Hacemos de la vida un silencio eterno con gritos esporádicos. Vivimos en callada rutina, inconscientes del paso del tiempo y del final cercano que acecha siempre donde termina el camino. La vida pasa y tenemos miedo. Miedo a decir algo demasiado alto, a destacar por encima del resto, y entonces callamos.
Y ese silencio culpable nos acompaña a todos. A ti, que callas, y a mí que también. Que nos miramos de reojo esperando que el otro salte y dispuestos a criticarlo en el momento exacto en que se levante por primera vez.

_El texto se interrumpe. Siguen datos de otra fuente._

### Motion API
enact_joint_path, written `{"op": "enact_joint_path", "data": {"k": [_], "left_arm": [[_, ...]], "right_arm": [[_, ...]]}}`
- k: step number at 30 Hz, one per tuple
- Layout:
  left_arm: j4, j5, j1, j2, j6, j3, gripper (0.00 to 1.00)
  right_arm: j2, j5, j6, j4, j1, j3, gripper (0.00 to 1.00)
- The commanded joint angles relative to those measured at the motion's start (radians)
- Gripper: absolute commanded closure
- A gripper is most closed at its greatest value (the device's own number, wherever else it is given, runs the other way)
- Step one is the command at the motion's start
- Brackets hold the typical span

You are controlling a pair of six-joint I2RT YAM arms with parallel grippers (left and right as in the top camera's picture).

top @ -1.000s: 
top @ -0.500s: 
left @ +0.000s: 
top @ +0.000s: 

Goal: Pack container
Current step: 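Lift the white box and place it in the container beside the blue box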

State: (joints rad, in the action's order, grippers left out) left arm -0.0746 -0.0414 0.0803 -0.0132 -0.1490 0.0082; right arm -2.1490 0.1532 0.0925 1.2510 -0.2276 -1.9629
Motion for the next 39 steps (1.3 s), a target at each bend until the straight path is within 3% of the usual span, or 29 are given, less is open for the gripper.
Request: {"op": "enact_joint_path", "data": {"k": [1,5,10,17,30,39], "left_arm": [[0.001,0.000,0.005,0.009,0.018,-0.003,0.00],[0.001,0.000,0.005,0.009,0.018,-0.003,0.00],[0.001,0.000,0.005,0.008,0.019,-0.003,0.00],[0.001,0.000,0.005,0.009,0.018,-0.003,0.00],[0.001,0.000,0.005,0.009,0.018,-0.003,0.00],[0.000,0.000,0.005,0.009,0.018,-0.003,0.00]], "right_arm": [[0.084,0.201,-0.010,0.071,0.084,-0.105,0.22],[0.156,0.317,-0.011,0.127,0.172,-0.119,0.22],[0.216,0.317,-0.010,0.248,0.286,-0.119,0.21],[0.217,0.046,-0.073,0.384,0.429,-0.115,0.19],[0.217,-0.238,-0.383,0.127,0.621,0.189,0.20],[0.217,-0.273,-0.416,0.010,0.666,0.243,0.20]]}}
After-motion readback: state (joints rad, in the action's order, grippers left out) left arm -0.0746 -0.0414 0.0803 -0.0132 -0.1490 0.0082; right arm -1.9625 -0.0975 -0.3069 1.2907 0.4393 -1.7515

Sí, digo por primera vez porque en cuanto se levante no se volverá a sentar jamás. Es lo que tiene este mundo. Solo los que son lo suficientemente valientes para destacar, no vuelven a guardar silencio nunca más.
Nadie te puede robar esa libertad, pero sí que pueden hacerte sentir mal por aprender a volar. Y qué estúpidos somos por sentirnos así. Como si estuviera mal atreverse a hacer aquello que nos guste.
Pinta, canta, baila o escribe. Haz aquello que te haga sentir bien contigo mismo y no con los demás. De qué sirve un mundo lleno de silencios cuando tenemos las manos vacías y el corazón muerto.
Deja que sangre, que sienta. Deja que cada uno de tus sentidos se llene de vida y grita. Grita por ti y por todos los que callan.
Quizá, así, consigamos hacer tanto ruido que el silencio se vaya para siempre. Quizá, entonces, se termine la envidia malsana de aquellos que al fin también griten.